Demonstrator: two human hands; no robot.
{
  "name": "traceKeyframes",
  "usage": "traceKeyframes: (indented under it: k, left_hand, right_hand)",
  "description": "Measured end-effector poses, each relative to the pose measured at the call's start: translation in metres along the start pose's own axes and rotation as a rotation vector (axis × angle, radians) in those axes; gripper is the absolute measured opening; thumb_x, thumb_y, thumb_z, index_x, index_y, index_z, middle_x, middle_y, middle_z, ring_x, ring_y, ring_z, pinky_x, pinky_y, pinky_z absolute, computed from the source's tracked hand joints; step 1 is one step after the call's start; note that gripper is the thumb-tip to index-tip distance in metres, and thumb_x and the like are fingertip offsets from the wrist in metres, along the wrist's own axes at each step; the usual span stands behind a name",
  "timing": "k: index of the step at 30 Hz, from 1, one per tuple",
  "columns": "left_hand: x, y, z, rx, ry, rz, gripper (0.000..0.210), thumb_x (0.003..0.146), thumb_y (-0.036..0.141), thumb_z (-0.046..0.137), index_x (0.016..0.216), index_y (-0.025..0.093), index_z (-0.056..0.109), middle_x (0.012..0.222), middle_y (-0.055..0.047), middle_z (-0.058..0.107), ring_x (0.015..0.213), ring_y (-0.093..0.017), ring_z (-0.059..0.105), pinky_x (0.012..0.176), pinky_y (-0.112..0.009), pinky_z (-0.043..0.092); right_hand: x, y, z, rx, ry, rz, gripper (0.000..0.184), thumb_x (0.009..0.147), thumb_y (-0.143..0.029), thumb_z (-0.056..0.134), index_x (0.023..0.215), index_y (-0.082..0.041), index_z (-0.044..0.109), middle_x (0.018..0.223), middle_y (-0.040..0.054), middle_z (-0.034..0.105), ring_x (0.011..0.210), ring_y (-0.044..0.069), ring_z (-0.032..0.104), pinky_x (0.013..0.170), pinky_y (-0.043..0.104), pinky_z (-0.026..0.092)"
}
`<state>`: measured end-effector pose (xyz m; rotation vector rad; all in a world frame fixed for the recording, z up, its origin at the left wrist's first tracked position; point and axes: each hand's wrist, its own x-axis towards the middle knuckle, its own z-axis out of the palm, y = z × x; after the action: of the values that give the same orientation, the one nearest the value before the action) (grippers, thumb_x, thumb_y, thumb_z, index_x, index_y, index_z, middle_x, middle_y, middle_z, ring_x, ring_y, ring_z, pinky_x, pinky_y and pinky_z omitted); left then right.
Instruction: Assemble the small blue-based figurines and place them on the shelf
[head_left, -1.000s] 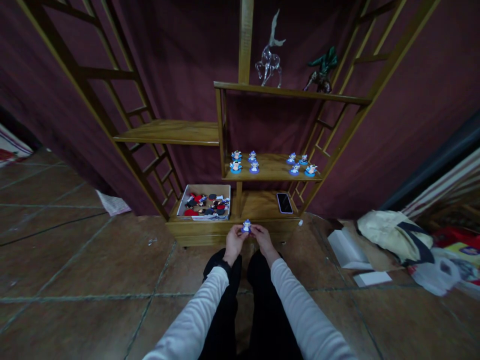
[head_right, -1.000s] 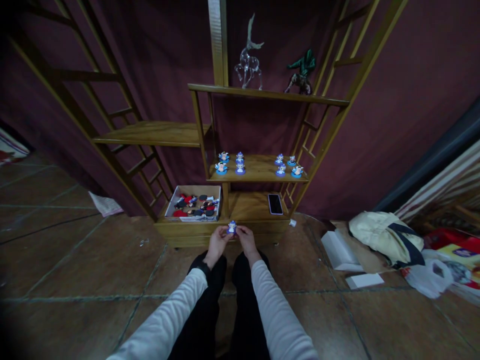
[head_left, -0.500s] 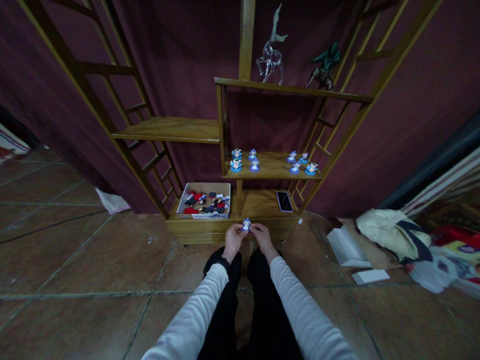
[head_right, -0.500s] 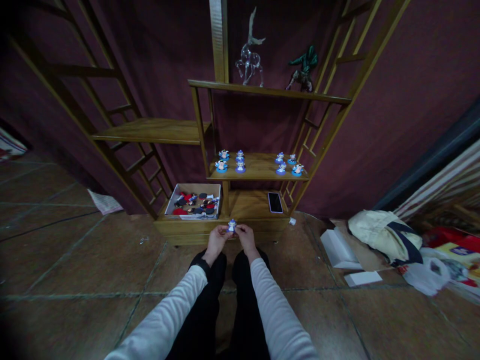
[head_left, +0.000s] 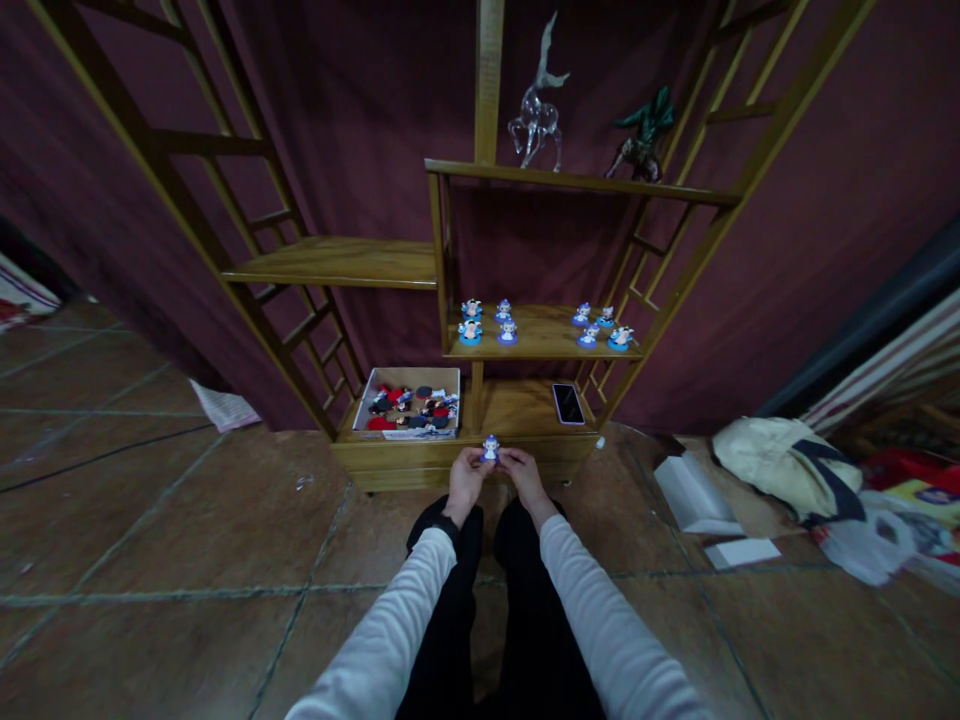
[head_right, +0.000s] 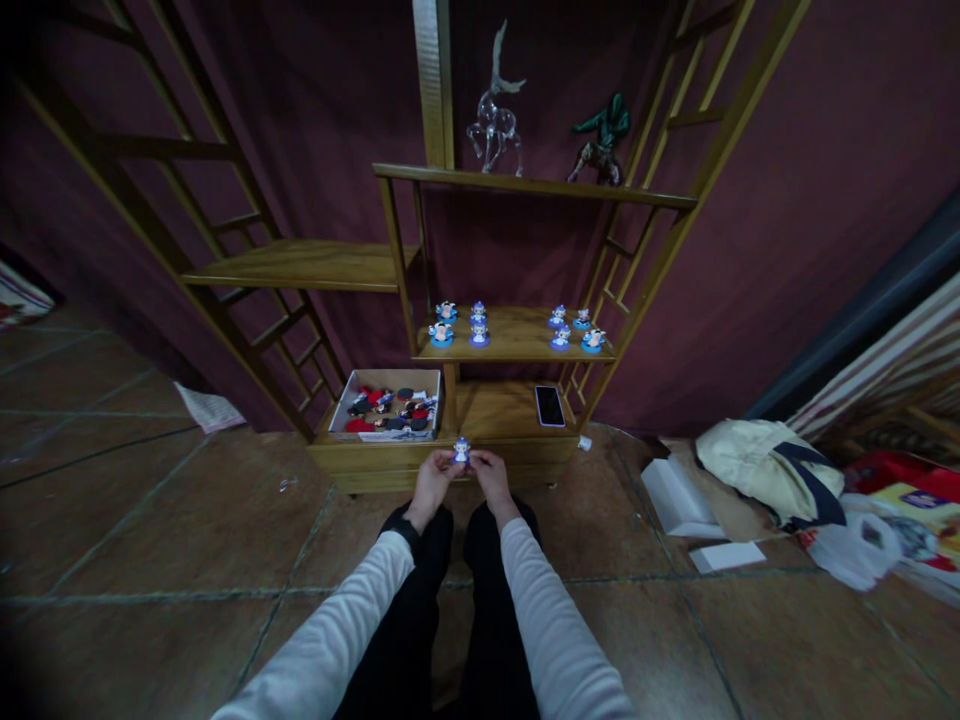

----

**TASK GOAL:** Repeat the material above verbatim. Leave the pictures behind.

**OUTPUT BELOW:**
Demonstrator: two human hands; no robot.
{
  "name": "traceKeyframes",
  "usage": "traceKeyframes: (indented under it: k, left_hand, right_hand)",
  "description": "Measured end-effector poses, each relative to the pose measured at the call's start: translation in metres along the start pose's own axes and rotation as a rotation vector (axis × angle, radians) in those axes; gripper is the absolute measured opening; thumb_x, thumb_y, thumb_z, index_x, index_y, index_z, middle_x, middle_y, middle_z, ring_x, ring_y, ring_z, pinky_x, pinky_y, pinky_z absolute, computed from the source's tracked hand joints; step 1 is one step after the call's start; note that gripper is the thumb-tip to index-tip distance in metres, and thumb_x and the like are fingertip offsets from the wrist in metres, along the wrist's own axes at each step; the usual span stands behind a name",
  "timing": "k: index of the step at 30 Hz, from 1, one per tuple",
  "columns": "left_hand: x, y, z, rx, ry, rz, gripper (0.000..0.210), thumb_x (0.003..0.146), thumb_y (-0.036..0.141), thumb_z (-0.046..0.137), index_x (0.016..0.216), index_y (-0.025..0.093), index_z (-0.056..0.109), middle_x (0.012..0.222), middle_y (-0.055..0.047), middle_z (-0.058..0.107), ring_x (0.015..0.213), ring_y (-0.093..0.017), ring_z (-0.059..0.105), pinky_x (0.012..0.176), pinky_y (-0.112..0.009), pinky_z (-0.043..0.092); right_hand: x, y, z, rx, ry, rz, gripper (0.000..0.184), thumb_x (0.009..0.147), thumb_y (-0.143..0.029), thumb_z (-0.056..0.134), index_x (0.023..0.215), index_y (-0.082..0.041), index_z (-0.044..0.109), middle_x (0.018..0.223), middle_y (-0.040..0.054), middle_z (-0.034..0.105), ring_x (0.011..0.210), ring_y (-0.044..0.069), ring_z (-0.032..0.104), pinky_x (0.013..0.170), pinky_y (-0.043..0.104), pinky_z (-0.026..0.092)"
}
`<state>`: measured end-effector pose (xyz m; rotation vector rad; all in a world frame fixed for the recording, z up, its origin at the left wrist's first tracked position; point and axes: each hand's wrist, its own x-axis towards the middle knuckle, its own z-axis out of the palm, y = z × x; after the action: of the values that give the same orientation, the one nearest the value before the action) (grippers, thumb_x, thumb_y, thumb_z, index_x, index_y, index_z, middle_x, middle_y, middle_z, ring_x, ring_y, ring_z, pinky_x, pinky_y and pinky_z omitted); left then right.
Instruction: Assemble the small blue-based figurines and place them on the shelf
[head_left, -1.000s] 
[head_right, -1.000s] 
[head_left, -0.500s] 
[head_right, -0.500s] 
[head_left, +0.000s] 
[head_right, +0.000s] 

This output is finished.